*Task brief:*
Reproduce the section of the listing that begins at the line containing "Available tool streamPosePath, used" and finishes at the line containing "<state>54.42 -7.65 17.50". Include both end lines and nothing beyond them.

*The data:*
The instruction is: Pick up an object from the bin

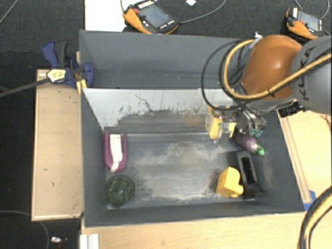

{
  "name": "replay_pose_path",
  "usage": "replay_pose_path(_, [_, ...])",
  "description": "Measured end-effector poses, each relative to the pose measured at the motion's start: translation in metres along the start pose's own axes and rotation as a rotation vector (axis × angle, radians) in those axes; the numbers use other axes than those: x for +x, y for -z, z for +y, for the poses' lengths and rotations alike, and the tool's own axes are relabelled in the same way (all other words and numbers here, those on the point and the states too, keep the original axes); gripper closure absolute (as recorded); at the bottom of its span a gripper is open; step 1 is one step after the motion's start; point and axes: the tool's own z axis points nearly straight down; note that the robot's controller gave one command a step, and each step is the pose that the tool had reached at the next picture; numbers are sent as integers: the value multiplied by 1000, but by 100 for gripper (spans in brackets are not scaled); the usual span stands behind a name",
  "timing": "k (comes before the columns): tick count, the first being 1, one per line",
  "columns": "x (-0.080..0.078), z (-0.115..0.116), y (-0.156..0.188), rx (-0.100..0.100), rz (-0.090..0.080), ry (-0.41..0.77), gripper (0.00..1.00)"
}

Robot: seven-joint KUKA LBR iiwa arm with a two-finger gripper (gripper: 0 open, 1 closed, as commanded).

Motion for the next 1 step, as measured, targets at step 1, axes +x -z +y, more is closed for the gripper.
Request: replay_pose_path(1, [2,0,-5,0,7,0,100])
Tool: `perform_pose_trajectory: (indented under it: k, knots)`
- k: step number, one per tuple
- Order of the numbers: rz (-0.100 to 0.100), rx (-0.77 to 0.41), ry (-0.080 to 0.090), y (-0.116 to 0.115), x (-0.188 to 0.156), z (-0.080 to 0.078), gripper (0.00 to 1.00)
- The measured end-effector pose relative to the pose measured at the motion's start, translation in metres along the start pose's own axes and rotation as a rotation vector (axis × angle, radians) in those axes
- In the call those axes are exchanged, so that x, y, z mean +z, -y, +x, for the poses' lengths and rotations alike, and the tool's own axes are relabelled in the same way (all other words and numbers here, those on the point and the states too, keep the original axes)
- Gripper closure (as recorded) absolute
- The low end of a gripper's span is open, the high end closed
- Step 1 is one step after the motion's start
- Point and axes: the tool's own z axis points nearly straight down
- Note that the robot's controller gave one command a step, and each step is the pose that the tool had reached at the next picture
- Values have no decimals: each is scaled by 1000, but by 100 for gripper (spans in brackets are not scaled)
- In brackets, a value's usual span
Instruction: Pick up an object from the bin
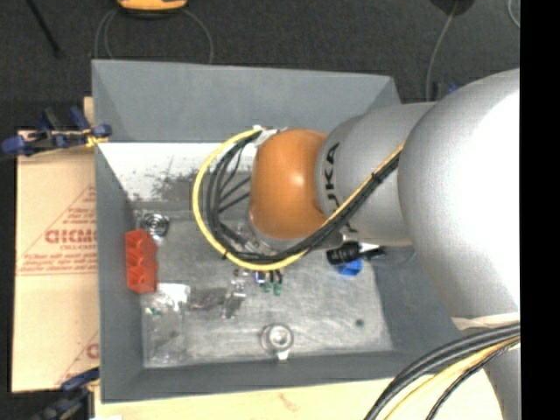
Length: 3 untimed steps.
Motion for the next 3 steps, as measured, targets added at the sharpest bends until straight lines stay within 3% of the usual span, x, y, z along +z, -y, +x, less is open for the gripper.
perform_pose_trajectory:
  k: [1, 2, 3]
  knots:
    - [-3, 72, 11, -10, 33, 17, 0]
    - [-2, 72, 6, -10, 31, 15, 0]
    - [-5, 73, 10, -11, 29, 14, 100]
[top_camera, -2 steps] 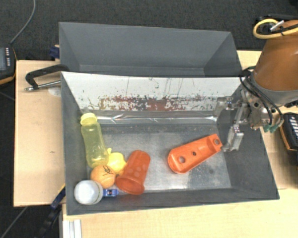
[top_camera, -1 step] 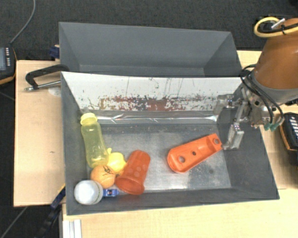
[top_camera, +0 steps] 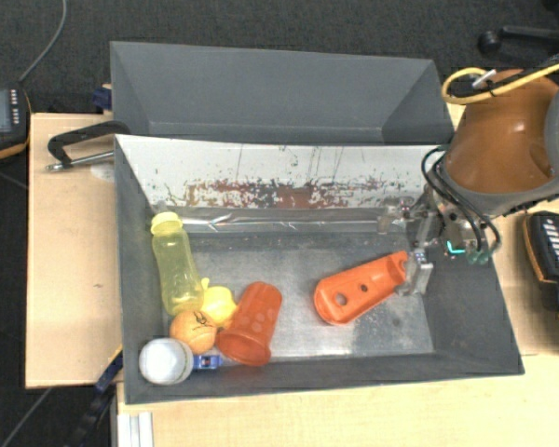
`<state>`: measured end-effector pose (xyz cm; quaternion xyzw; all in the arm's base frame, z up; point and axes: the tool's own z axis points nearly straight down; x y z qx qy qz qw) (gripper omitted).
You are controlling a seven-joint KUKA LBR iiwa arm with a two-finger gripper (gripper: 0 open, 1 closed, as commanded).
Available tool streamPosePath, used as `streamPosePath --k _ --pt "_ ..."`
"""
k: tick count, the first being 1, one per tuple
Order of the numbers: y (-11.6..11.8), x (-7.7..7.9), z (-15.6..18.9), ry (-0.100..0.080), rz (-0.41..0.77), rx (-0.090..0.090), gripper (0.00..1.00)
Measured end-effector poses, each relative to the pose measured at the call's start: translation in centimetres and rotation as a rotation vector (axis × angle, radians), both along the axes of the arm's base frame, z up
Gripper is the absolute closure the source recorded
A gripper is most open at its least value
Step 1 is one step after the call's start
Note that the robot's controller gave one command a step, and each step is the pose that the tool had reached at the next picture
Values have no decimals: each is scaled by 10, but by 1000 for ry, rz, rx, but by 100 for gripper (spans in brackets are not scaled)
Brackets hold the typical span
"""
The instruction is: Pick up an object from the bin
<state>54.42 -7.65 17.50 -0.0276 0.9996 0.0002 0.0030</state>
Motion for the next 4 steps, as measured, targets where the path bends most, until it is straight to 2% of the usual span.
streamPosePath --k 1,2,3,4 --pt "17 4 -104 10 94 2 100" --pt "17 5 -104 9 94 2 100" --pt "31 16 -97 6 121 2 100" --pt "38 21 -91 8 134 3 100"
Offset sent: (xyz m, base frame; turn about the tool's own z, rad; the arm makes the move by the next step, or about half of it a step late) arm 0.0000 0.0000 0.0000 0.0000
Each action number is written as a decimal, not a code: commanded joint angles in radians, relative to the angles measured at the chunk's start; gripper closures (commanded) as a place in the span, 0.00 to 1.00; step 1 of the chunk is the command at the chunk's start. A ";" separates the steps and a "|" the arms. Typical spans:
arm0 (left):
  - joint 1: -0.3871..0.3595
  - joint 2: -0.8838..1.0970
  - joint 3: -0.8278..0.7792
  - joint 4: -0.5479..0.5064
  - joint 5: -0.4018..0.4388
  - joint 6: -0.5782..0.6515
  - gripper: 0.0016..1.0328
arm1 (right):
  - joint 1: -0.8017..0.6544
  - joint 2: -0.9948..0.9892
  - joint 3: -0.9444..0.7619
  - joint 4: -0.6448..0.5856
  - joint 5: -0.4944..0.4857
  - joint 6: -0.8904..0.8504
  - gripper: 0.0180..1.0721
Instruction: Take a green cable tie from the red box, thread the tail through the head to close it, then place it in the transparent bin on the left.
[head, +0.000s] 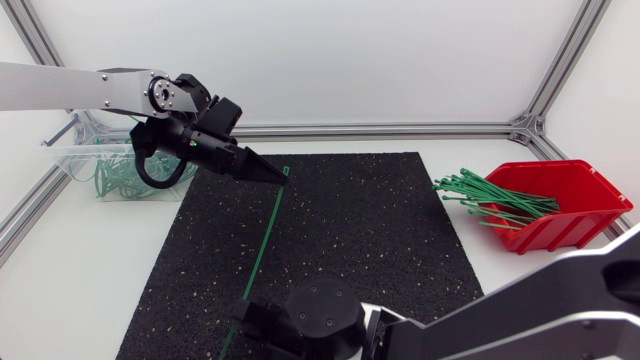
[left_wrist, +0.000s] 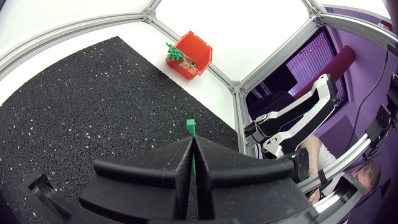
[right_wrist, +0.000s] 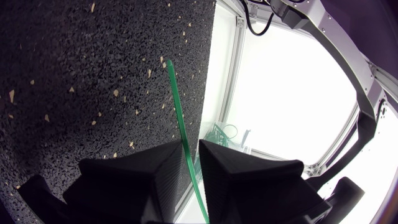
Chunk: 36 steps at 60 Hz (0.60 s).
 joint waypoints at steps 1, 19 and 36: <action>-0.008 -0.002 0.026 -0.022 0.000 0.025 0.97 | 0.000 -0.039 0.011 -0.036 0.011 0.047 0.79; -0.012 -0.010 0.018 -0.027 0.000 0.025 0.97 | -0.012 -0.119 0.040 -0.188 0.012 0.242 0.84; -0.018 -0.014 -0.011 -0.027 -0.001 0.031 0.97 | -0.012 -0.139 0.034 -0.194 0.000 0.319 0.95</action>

*Task response:*
Available tool streamPosePath, used as `streamPosePath --k _ --pt "_ ..."`
"""
k: tick count, the first being 1, one per tuple
Order of the numbers: y (-11.6..11.8), x (-7.7..7.9), z (-15.6..18.9), ry (-0.100..0.080), rz (-0.41..0.77), rx (-0.090..0.090), gripper (0.00..1.00)
Measured end-effector poses, each relative to the pose measured at the call's start: translation in centimetres and rotation as a rotation vector (axis × angle, radians), both along the axes of the arm's base frame, z up
Gripper is the absolute closure the source recorded
A gripper is most open at its least value
Step 1 is one step after the call's start
Note that the robot's controller gave one command a step, and each step is the pose that the tool had reached at the next picture
Values have no decimals: each is scaled by 10, but by 1000 for ry, rz, rx, but by 100 for gripper (spans in brackets are not scaled)
Brackets hold the typical span
"""
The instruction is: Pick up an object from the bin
<state>54.42 -7.65 17.50 -0.0276 0.9996 0.0002 0.0030</state>

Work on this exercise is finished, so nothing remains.